Records drawn from a dataset:
-- Opening Marker --

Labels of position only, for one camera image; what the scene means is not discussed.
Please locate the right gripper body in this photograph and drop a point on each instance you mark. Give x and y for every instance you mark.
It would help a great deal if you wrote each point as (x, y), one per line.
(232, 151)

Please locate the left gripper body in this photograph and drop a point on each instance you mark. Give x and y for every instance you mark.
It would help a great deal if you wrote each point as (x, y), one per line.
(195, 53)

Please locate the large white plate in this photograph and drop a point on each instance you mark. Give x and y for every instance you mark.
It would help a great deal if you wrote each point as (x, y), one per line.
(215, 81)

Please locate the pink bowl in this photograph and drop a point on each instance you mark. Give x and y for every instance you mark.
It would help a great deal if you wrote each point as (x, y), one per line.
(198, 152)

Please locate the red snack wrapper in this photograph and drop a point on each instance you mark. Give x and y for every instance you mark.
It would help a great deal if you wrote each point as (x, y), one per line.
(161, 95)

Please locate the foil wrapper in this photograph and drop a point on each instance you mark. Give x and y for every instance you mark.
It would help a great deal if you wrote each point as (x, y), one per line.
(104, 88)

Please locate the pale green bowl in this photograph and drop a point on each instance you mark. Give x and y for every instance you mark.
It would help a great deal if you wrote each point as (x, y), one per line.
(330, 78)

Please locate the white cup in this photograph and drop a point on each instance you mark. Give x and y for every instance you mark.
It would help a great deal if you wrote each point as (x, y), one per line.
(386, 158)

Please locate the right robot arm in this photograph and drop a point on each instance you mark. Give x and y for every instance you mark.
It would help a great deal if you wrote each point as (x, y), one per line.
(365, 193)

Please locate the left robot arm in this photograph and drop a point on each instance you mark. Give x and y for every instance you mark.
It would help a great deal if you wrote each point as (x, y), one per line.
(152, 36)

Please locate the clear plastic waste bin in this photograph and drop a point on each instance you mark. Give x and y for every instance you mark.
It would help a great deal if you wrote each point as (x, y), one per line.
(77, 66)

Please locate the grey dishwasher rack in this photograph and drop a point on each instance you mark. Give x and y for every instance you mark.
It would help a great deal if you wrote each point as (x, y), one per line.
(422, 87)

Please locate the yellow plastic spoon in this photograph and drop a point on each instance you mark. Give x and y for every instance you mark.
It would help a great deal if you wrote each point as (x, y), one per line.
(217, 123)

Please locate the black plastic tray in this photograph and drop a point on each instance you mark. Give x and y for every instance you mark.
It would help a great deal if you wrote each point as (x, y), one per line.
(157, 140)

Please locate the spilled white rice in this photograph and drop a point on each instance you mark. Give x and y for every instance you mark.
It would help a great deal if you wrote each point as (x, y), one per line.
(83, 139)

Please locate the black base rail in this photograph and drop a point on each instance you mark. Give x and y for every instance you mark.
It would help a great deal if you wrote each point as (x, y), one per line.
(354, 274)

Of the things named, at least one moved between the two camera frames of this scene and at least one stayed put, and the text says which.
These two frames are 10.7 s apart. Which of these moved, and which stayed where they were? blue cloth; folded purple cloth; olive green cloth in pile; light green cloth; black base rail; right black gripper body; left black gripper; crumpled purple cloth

-- Closing Marker --

Print the entries once more, character for character.

▶ **ANSWER BOX**
Labels of position only, for one camera image; what the scene means is not discussed.
Please locate the right gripper body in this photograph and drop a point on each instance you mark. Give x and y for every instance you mark.
It would help a great deal if you wrote each point as (x, y), one per line.
(232, 151)

Please locate the left gripper body in this photograph and drop a point on each instance you mark. Give x and y for every instance you mark.
It would help a great deal if you wrote each point as (x, y), one per line.
(195, 53)

Please locate the large white plate in this photograph and drop a point on each instance you mark. Give x and y for every instance you mark.
It would help a great deal if you wrote each point as (x, y), one per line.
(215, 81)

Please locate the pink bowl in this photograph and drop a point on each instance you mark. Give x and y for every instance you mark.
It would help a great deal if you wrote each point as (x, y), one per line.
(198, 152)

Please locate the red snack wrapper in this photograph and drop a point on each instance you mark. Give x and y for every instance you mark.
It would help a great deal if you wrote each point as (x, y), one per line.
(161, 95)

Please locate the foil wrapper in this photograph and drop a point on each instance you mark. Give x and y for every instance you mark.
It would help a great deal if you wrote each point as (x, y), one per line.
(104, 88)

Please locate the pale green bowl in this photograph and drop a point on each instance you mark. Give x and y for every instance you mark.
It would help a great deal if you wrote each point as (x, y), one per line.
(330, 78)

Please locate the white cup in this photograph and drop a point on each instance you mark. Give x and y for every instance you mark.
It would help a great deal if you wrote each point as (x, y), one per line.
(386, 158)

Please locate the right robot arm in this photograph and drop a point on each instance you mark. Give x and y for every instance you mark.
It would help a great deal if you wrote each point as (x, y), one per line.
(365, 193)

Please locate the left robot arm in this photograph and drop a point on each instance you mark. Give x and y for every instance you mark.
It would help a great deal if you wrote each point as (x, y), one per line.
(152, 36)

Please locate the clear plastic waste bin in this photograph and drop a point on each instance you mark. Give x and y for every instance you mark.
It would help a great deal if you wrote each point as (x, y), one per line.
(77, 66)

Please locate the grey dishwasher rack in this photograph and drop a point on each instance you mark. Give x and y for every instance you mark.
It would help a great deal if you wrote each point as (x, y), one per line.
(422, 87)

Please locate the yellow plastic spoon in this photograph and drop a point on each instance you mark. Give x and y for every instance you mark.
It would help a great deal if you wrote each point as (x, y), one per line.
(217, 123)

Please locate the black plastic tray in this photograph and drop a point on each instance you mark. Give x and y for every instance you mark.
It would help a great deal if you wrote each point as (x, y), one per line.
(157, 140)

Please locate the spilled white rice in this photograph and drop a point on each instance you mark. Give x and y for every instance you mark.
It would help a great deal if you wrote each point as (x, y), one per line.
(83, 139)

Please locate the black base rail in this photograph and drop a point on each instance you mark. Give x and y for every instance you mark.
It would help a great deal if you wrote each point as (x, y), one per line.
(354, 274)

Of the things named, at least one moved between the two camera frames of this scene and at least one stayed put, and the text says which.
These two frames are 10.7 s apart. Which of these moved, and which stayed where they were? blue cloth; folded purple cloth; olive green cloth in pile; light green cloth; black base rail; right black gripper body; left black gripper; crumpled purple cloth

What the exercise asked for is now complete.